側妃殿下の懐妊のニュースが社交界に飛び交った。


実際に私の方にも側妃殿下からお手紙を頂き、乳母の話も貰ったのだけど、リチャードとアウローラとの時間がなくなるのが嫌なのでお断りした。


というか、話をしたらすぐにヴィーがお断りの返事を返していた。


「久しぶりだな、キャロライン」


向かいに座るのは金髪の髪の毛に緑の目。


リチャードによく似た顔。


そうキャロラインの兄で、次期子爵だ。


今日はリチャード誕生のお祝いを持ってやってきてくれている。


ただ本人の表情が明らかに嫌悪感丸出しでなければ。


そういえばキャロラインの我儘と散財でこの兄からは随分と嫌われていたように思う。


「侯爵家の跡取りを産むとは上手く立ち回ったものだな」


忌々しいとばかりに吐き捨てられたセリフに、ミリアの笑顔が濃くなった。


「本当は来たくはなかったが父上が来られぬから代わりに来ただけだ」


キャロラインからの父親からは喜びの手紙をすでに貰っている。


娘には甘い人なのである。


だからこそキャロラインが我儘を言ったりドレスで散財しても父親は止めたりはしなかった。


ただ兄だけはそれを憎々しく思っていたのであろう。


「そうですか、ご足労頂きありがとう存じます」


「ふん、精々飽きられないように媚を売る事だ」


そう言って兄はリチャードの顔も見ずに帰って行った。


「出禁にしますか?」


「塩撒いてきますね♪」


真顔で聞いてきたミリアと超笑顔のアリアが怖い。


「大丈夫よ、気にしないで」


そもそもはキャロラインが悪いわけなので致し方ない。


ただ謝ったところで修復できるほど家族仲は良くはない。


良くも悪くも貴族な我が家はやり取りがそもそも希薄なのである。


早くに母を亡くし、父と兄とキャロラインの3人家族だったが、3人で食事をとるのも毎日ではなかった。
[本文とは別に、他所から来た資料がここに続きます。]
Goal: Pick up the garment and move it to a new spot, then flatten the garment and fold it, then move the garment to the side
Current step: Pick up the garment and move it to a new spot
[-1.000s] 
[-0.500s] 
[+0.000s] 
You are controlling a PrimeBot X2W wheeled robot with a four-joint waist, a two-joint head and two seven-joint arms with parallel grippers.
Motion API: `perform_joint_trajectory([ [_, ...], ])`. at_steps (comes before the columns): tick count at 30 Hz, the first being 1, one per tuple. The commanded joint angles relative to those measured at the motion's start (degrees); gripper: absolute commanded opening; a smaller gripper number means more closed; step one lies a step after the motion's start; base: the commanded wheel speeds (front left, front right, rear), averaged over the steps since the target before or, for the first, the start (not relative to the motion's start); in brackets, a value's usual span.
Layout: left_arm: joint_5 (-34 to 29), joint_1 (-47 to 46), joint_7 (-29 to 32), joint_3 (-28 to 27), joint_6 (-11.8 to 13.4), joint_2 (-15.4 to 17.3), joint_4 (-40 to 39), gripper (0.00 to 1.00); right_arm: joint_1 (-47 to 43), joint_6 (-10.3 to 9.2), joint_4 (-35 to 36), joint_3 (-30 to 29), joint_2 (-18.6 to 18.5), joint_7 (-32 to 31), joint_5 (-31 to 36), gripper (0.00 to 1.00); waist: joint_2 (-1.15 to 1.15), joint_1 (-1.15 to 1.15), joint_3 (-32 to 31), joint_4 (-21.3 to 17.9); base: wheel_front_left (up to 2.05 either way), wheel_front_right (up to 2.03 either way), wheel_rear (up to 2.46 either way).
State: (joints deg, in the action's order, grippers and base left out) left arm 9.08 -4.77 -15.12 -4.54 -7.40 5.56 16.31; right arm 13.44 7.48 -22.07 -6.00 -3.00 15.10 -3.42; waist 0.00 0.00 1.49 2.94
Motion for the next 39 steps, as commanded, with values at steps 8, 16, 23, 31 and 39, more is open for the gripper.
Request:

そこ寂しさをキャロラインは買い物で埋めていたかもしれない。


「こっちも美味しいから食べるといい」


いつもの夜のティータイム。


いつもよりなんだかヴィーが甲斐甲斐しい。


いつもは対面に座るのに、今日は膝の上に乗せられ口元までお菓子を運ばれる。


この屋敷であった事は全て把握しているヴィーのことだから今日あったことも知っているんでしょう。


そして私がキャロラインの感情に引き摺られて落ち込んだ事も。


「ヴィーありがとう。でも今はもう少しこうやってくっついてもいい?」


首に手を回してぎゅっとくっつく。


ヴィーの体温の温かさが心地よい。


「今後は出禁にするか?」


ミリアと同じことを言うので思わず笑みがこぼれてしまう。


「大丈夫多分もう来ないでしょう。


私にはヴィーと子供達や屋敷のみんながいれば充分よ」


「そうか。・・・身体も障りがないか?」


今日はキャロラインの兄が来る前に侍医の診察があった。


リチャードと私、それぞれ診てもらった。


「リチャードはすくすく育っているし、私も身体ももう良さそうよ」


ヴィーの顔を見上げて言う。


リチャードはみんなの助力もあり順調に育っている。


私もリチャードのお世話以外ほぼ寝たきりの状態からもう少しずつ日常生活に戻していって良いと言われている。


じぃーっと見つめてくるヴィーの目には心配の色がうつっている。


「お手柔らかにお願いします」


瞼を閉じればそっとキスが降ってくる。


その日はとても優しく甘やかされた。